Y. G. F. : Concernant la décision judiciaire de la Cour de justice de l'Union européenne (CJUE), l’annulation dans le domaine agricole est différée de 12 mois compte tenu des conséquences négatives graves qu’entraînerait son annulation immédiate. D’ailleurs, c’est une question sur laquelle le Maroc exige le respect des accords économiques signés avec les pays de l’Union européenne. Quant à l’activité de pêche, elle est très importante pour l’Espagne et le Maroc, puisqu’elle implique pleinement les flottes de pêche de l’Andalousie, des îles Canaries et de la Galice. 92 des 138 licences qui exploitent les eaux autour du Sahara marocain sont liées à l’activité de pêche espagnole. Par conséquent, l’annulation des accords de pêche devrait être prise en compte, mais l’Espagne déclare avoir pris note des arrêts de la Cour et réitère son attachement au partenariat stratégique avec le Maroc. In fine, le Maroc considère la décision de la CJUE concernant les accords de pêche et agricole entre le Maroc et l’UE en déphasage avec la réalité et demeure sans impact sur la question du Sahara marocain. Cette position remet en cause les arrêts et interpellerait les pays partenaires de l’Union européenne.
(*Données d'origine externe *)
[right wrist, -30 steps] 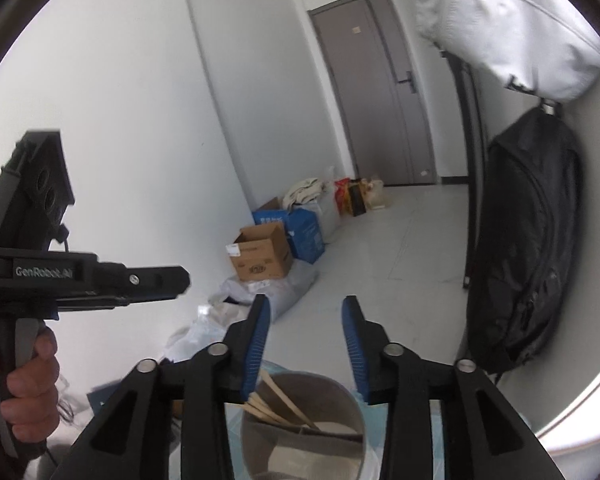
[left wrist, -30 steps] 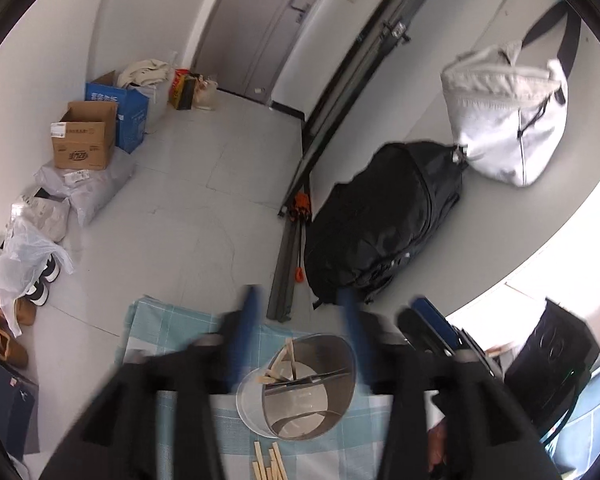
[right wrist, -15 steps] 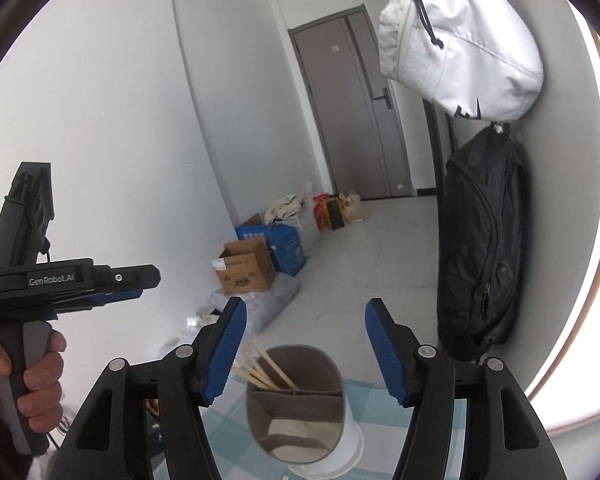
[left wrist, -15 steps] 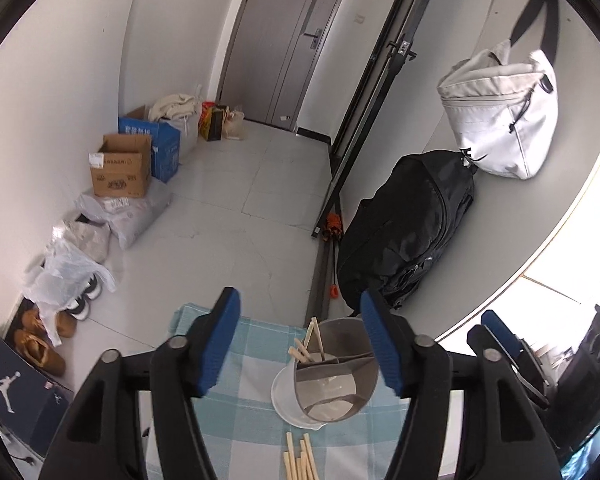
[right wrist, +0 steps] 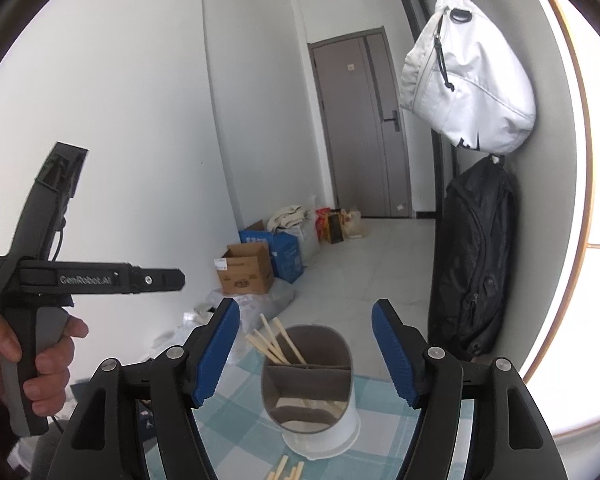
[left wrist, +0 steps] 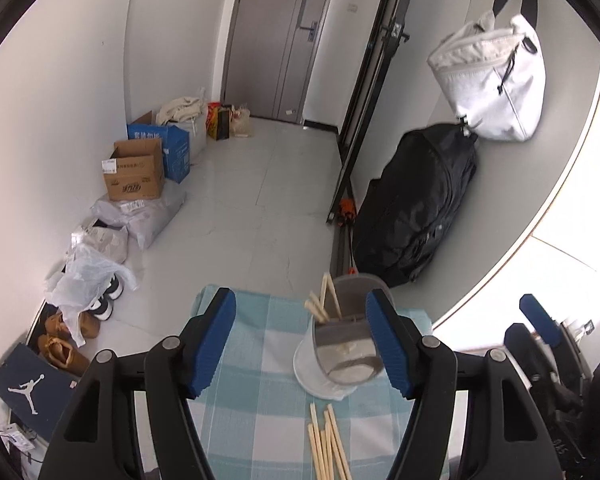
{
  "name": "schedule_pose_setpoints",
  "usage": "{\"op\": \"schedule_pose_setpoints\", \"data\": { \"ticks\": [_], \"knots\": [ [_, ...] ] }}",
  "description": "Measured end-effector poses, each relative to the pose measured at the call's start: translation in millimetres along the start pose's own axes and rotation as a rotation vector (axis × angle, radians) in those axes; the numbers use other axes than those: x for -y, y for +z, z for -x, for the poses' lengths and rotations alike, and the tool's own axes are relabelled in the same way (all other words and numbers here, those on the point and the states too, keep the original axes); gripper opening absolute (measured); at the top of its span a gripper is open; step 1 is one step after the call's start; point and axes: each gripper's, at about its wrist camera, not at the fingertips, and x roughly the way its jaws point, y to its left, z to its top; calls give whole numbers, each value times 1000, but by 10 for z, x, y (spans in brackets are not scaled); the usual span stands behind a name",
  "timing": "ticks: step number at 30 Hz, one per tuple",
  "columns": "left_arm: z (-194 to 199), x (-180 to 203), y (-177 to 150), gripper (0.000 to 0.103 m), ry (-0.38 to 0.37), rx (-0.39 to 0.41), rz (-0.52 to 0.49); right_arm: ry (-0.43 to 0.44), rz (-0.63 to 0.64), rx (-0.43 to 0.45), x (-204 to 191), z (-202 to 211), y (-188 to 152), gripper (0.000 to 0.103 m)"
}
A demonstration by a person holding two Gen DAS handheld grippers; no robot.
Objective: Organize utensils
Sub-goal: 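Lower the right tool onto the loose chopsticks beside the holder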
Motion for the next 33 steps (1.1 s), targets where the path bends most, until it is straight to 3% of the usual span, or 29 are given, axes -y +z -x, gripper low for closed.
{"op": "schedule_pose_setpoints", "data": {
  "ticks": [9,11,17,21,25,33],
  "knots": [
    [-68,-26,-254,63,21,-57,-7,1,30,-19,-106,134,-202,73],
    [-87,-38,-328,63,25,-72,-7,4,24,-29,-98,161,-249,79],
    [-248,-136,-593,63,52,-147,14,33,-38,-110,0,113,-485,80],
    [-411,-232,-817,63,61,-209,44,80,-82,-206,59,11,-729,80],
    [-538,-293,-970,63,57,-244,63,162,-135,-409,54,-247,-1068,80],
    [-729,-422,-1161,63,30,-259,99,133,-177,-628,1,-631,-1557,60]
  ]
}}
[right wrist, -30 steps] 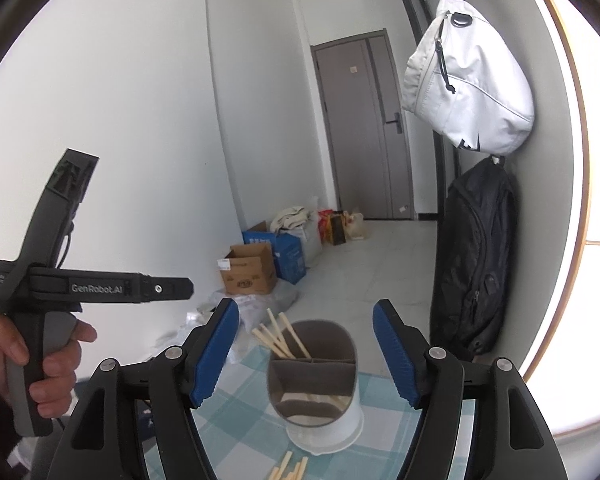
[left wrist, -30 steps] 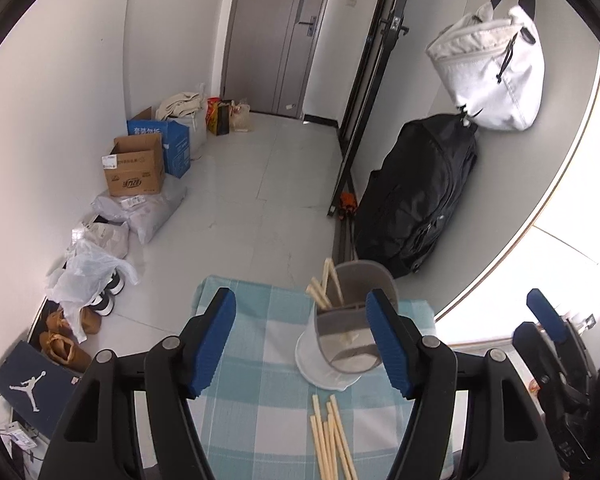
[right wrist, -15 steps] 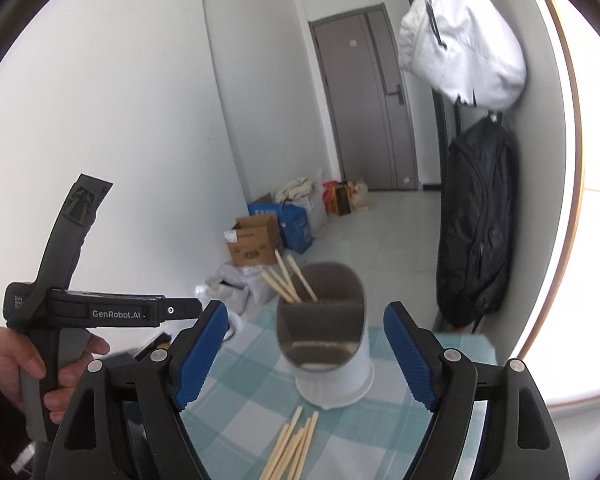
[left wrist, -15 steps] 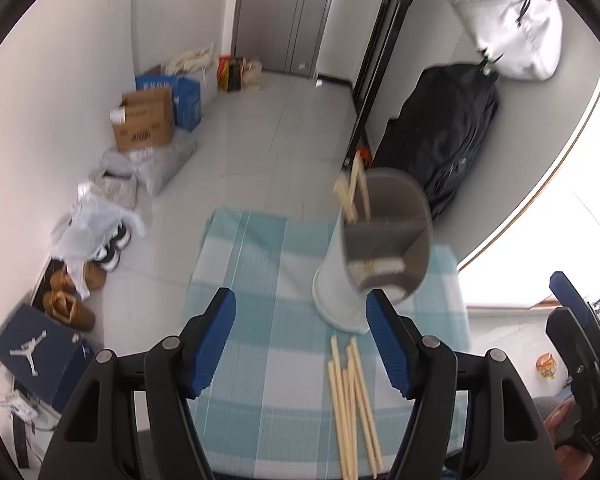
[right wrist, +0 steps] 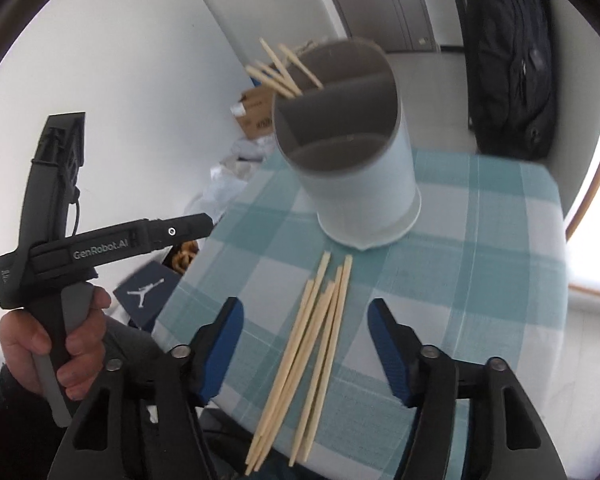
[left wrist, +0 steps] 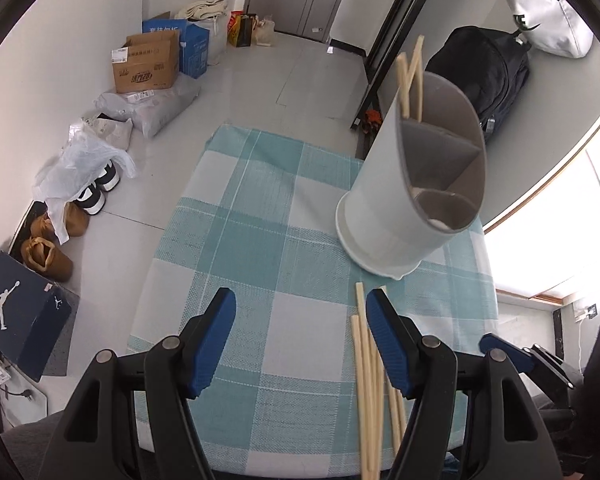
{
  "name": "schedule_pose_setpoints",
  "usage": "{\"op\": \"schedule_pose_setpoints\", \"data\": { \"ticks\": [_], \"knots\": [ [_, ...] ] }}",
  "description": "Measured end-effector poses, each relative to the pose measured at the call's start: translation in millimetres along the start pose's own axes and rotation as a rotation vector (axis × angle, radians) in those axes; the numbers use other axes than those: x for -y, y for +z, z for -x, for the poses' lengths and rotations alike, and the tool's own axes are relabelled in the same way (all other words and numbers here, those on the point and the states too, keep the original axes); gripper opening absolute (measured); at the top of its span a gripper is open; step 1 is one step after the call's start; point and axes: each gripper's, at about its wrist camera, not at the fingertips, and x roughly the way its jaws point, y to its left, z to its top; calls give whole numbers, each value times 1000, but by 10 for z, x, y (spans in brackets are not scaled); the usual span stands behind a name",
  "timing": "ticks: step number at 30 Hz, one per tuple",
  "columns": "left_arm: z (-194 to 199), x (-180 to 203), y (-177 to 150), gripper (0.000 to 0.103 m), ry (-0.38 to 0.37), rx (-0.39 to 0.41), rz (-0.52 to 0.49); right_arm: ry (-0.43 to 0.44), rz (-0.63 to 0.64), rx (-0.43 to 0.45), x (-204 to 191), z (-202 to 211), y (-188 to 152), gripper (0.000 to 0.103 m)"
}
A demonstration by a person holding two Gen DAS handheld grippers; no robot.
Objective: Organize utensils
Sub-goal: 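Lower the right tool onto the loose chopsticks beside the holder, then close the right tool on chopsticks while the left tool moves toward another chopstick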
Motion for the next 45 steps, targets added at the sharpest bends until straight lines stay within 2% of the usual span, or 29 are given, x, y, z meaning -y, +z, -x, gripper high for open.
{"op": "schedule_pose_setpoints", "data": {
  "ticks": [3,5,7,10,12,14,21,26,29,33,40,45],
  "knots": [
    [-49,-74,-46,63,25,4,-5,-1,-10,-71,5,-218,30,49],
    [-81,-159,-57,63,20,-9,18,1,-28,-134,17,-398,34,34],
    [-89,-201,-52,63,34,-12,25,-13,-65,-191,45,-580,76,32],
    [-84,-272,-32,63,41,-5,32,-30,-81,-227,42,-757,159,29],
    [-102,-322,-15,63,31,-11,51,-87,-68,-252,20,-850,227,29],
    [-123,-383,-3,63,22,-20,74,-140,-66,-277,10,-912,269,24],
    [-128,-491,36,63,5,-19,116,-240,-60,-335,-68,-1098,379,19],
    [-116,-551,39,63,-15,-22,152,-287,-46,-310,-137,-1155,397,15],
    [-119,-566,42,63,-12,-22,157,-286,-60,-291,-167,-1153,386,10],
    [-167,-580,20,63,-4,-38,158,-276,-83,-257,-155,-1097,358,8],
    [-251,-485,-37,63,14,-74,108,-182,-162,-156,116,-727,351,8],
    [-296,-372,-76,63,25,-102,71,-155,-199,-142,407,-561,286,8]
  ]
}}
F.N.H. : L'UE est le premier partenaire commercial du Royaume avec plus de 63% des échanges commerciaux. Quels sont les autres marchés que le Maroc pourrait exploiter ?
Y. G. F. : Le Maroc diversifie de plus en plus sa coopération économique avec l’Europe, et ne se base pas que sur le secteur agricole. Aujourd’hui, le partenariat avec l’Union européenne couvre tous les domaines économiques. A titre d’exemple, la coopération dans le domaine industriel connait de l'élan, c’est le cas du secteur automobile. A fin août 2024, les exportations automobiles ont atteint 102 milliards de dirhams. L’économie numérique et l’offshoring représentent aussi des secteurs de coopération importants entre le Maroc et l’UE. Plusieurs sociétés européennes s’installent au Maroc et bénéficient de plusieurs avantages fiscaux en zones offshores. En outre, le Maroc développe de nouvelles relations commerciales avec l’Asie, les pays du Golfe et les pays subsahariens. Cette stratégie de diversification des partenaires est incontournable pour atténuer la dépendance commerciale et économique envers les pays européens. En effet, les échanges commerciaux entre le Maroc et la Chine ont bondi de plus de 50% en 2022, pour atteindre un volume de 7,6 milliards de dollars. La Chine est ainsi le troisième partenaire commercial du Maroc et son allié économique numéro un en Asie. Vis-à-vis des Emirats Arabes Unis, le Maroc exporte principalement des produits agricoles et de textile, mais aussi des phosphates. Le marché du Golfe est prometteur pour le Maroc et avec de grandes perspectives.